O artigo aborda a fragilidade epistêmica do reconhecimento pessoal no contexto do sistema judicial brasileiro, enfatizando a importância da memória humana e suas vulnerabilidades que podem levar a erros judiciais.
Trata-se do papel central da memória no reconhecimento de pessoas, destacando que a prática do reconhecimento é muitas vezes considerada crucial por profissionais do direito, apesar da evidência de que reconhecimentos equivocados são a principal causa de revisões criminais, como observado em pesquisas do Innocence Project. O texto discute a inadequação do reconhecimento como único fundamento para sentenças condenatórias e critica a flexibilização do artigo 226 do Código de Processo Penal (CPP), que regulamenta os procedimentos de reconhecimento. A mudança de paradigma trazida pela jurisprudência recente, incluindo o julgamento do HC nº 598.886/SC, é abordada, evidenciando a necessidade de seguir rigorosamente as formalidades legais para proteger os direitos dos acusados.
O artigo também enfatiza métodos que podem reduzir a taxa de erros em reconhecimentos, como a apresentação de line-ups justos, e critica a prática de show-ups que tendem a induzir erros por sugestionamento. Ao longo do texto, são mencionadas as implicações das variáveis sistêmicas e de estimativas sobre a precisão do testemunho, ressaltando a importância de educar profissionais do direito para evitar o uso inadequado dessas provas no processo penal.
Tópicos do artigo
Principais pontos desenvolvidos no texto original
Principais pontos abordados no artigo "A fragilidade epistêmica do reconhecimento pessoal" de Aury Lopes Jr. e Gina Ribeiro Gonçalves Muniz.
- Fragilidade Epistêmica do Reconhecimento: Discute a vulnerabilidade das provas derivadas da memória, especialmente no reconhecimento pessoal, que pode levar a erros judiciários significativos.
- Percepção dos Atores Judiciários: 90,3% dos juízes, promotores e delegados consideram o reconhecimento pessoal muito importante, conforme pesquisa do Ipea, o que reflete uma cultura preocupante na prática judiciária.
- Erro na Condenação Baseada em Reconhecimento: O reconhecimento de réus por vítimas ou testemunhas frequentemente serve como fundamento único para sentenças condenatórias no Brasil, destacando a necessidade de repensar sua valoração.
- Interferências na Memória: Destaca que fatores psicológicos podem levar a falsas memórias e reconhecimentos, influenciando gravemente as decisões judiciais.
- Estatísticas dos Erros: Dados do Innocence Project evidenciam que reconhecimentos equivocados são a principal causa de revisões criminais nos EUA, com mapeamentos semelhantes começando a ser feitos no Brasil.
- Importância do Artigo 226 do CPP: Discussão sobre como a legislação a respeito do reconhecimento pessoal, historicamente mal interpretada, começou a ser aplicada corretamente em recente jurisprudência.

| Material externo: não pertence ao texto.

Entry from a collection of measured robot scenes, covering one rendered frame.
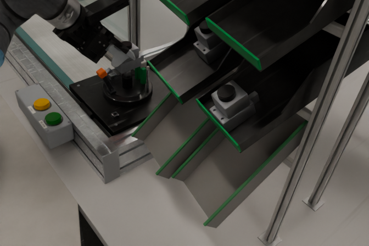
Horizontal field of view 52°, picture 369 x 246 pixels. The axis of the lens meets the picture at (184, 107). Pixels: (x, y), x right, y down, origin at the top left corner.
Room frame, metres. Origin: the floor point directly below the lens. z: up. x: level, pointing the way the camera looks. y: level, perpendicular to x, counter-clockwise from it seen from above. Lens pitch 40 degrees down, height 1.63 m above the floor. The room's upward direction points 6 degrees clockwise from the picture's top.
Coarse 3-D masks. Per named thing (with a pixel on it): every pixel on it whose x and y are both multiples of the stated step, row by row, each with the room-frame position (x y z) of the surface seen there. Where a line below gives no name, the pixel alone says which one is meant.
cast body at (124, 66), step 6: (126, 42) 0.85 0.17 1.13; (132, 48) 0.84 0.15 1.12; (138, 48) 0.84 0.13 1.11; (138, 54) 0.84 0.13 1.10; (126, 60) 0.81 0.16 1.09; (132, 60) 0.83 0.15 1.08; (138, 60) 0.84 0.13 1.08; (120, 66) 0.80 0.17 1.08; (126, 66) 0.81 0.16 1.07; (132, 66) 0.83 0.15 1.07; (138, 66) 0.84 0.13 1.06; (120, 72) 0.81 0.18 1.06
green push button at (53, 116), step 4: (52, 112) 0.72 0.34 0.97; (56, 112) 0.72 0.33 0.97; (48, 116) 0.70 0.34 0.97; (52, 116) 0.70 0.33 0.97; (56, 116) 0.71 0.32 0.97; (60, 116) 0.71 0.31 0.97; (48, 120) 0.69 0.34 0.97; (52, 120) 0.69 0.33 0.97; (56, 120) 0.69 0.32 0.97; (60, 120) 0.70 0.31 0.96; (52, 124) 0.68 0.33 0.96
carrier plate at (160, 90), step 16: (96, 80) 0.88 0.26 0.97; (160, 80) 0.91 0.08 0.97; (80, 96) 0.80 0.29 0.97; (96, 96) 0.81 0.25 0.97; (160, 96) 0.83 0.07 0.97; (96, 112) 0.74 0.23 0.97; (112, 112) 0.75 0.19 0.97; (128, 112) 0.75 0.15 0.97; (144, 112) 0.76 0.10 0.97; (112, 128) 0.68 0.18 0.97
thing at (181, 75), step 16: (192, 32) 0.69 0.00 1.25; (176, 48) 0.68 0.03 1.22; (192, 48) 0.67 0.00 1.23; (160, 64) 0.65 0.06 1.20; (176, 64) 0.64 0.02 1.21; (192, 64) 0.63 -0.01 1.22; (208, 64) 0.62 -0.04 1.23; (224, 64) 0.58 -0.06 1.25; (176, 80) 0.60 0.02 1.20; (192, 80) 0.59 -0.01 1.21; (208, 80) 0.57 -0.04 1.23; (176, 96) 0.54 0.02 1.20; (192, 96) 0.55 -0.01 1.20
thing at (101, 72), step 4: (100, 68) 0.79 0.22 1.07; (108, 68) 0.81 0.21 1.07; (100, 72) 0.78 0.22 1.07; (104, 72) 0.78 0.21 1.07; (108, 72) 0.79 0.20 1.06; (100, 76) 0.78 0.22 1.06; (104, 76) 0.78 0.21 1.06; (104, 80) 0.79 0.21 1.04; (108, 80) 0.79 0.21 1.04; (108, 84) 0.79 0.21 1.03; (108, 88) 0.80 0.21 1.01; (112, 88) 0.80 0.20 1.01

- Câmbio Paradigmático no STJ: O julgamento do HC nº 598.886/SC marcou a mudança que reafirmou a necessidade de formalidades no reconhecimento, reconhecendo-as como garantias mínimas para os acusados.
- Formas de Reconhecimento: Detalha a importância de seguir o procedimento estabelecido pelo artigo 226 do CPP, incluindo a descrição prévia e a realização de line-ups justos.

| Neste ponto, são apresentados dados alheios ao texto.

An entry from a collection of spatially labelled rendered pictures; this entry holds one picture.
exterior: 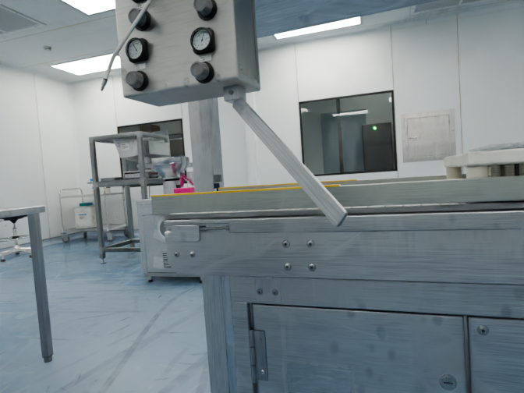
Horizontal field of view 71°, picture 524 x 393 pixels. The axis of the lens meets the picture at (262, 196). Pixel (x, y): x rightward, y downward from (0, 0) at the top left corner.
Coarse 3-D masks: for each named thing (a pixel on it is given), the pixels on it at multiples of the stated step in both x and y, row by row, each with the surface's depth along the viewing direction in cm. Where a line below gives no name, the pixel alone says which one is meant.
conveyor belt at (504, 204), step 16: (304, 208) 61; (352, 208) 56; (368, 208) 55; (384, 208) 55; (400, 208) 54; (416, 208) 53; (432, 208) 52; (448, 208) 52; (464, 208) 51; (480, 208) 50; (496, 208) 50; (512, 208) 49; (160, 224) 68
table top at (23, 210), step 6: (0, 210) 172; (6, 210) 169; (12, 210) 172; (18, 210) 175; (24, 210) 179; (30, 210) 183; (36, 210) 187; (42, 210) 191; (0, 216) 165; (6, 216) 168; (12, 216) 172
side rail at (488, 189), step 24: (240, 192) 61; (264, 192) 59; (288, 192) 58; (336, 192) 55; (360, 192) 54; (384, 192) 53; (408, 192) 52; (432, 192) 51; (456, 192) 50; (480, 192) 49; (504, 192) 48
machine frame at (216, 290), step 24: (192, 120) 95; (216, 120) 97; (192, 144) 95; (216, 144) 96; (216, 168) 96; (216, 288) 96; (216, 312) 97; (216, 336) 97; (216, 360) 98; (216, 384) 98
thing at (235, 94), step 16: (224, 96) 61; (240, 96) 60; (240, 112) 60; (256, 112) 58; (256, 128) 57; (272, 144) 54; (288, 160) 51; (304, 176) 48; (320, 192) 46; (320, 208) 46; (336, 208) 44; (336, 224) 44

- Influências Externas: Alerta sobre a pressão de identificação e manipulações que podem comprometem a validade do reconhecimento, propondo práticas para mitigar esses riscos.
- Proibidas Práticas de Show-Up: Destaca a vedação de reconhecimentos na modalidade show-up, que são suscetíveis a sugestionamento, conforme a Resolução nº 484/2022 do CNJ.
- Desafios da Prática Penal Brasileira: Observa a dificuldade em aplicar conhecimentos científicos acumulados na psicologia do testemunho e o impacto disso nas decisões judiciais.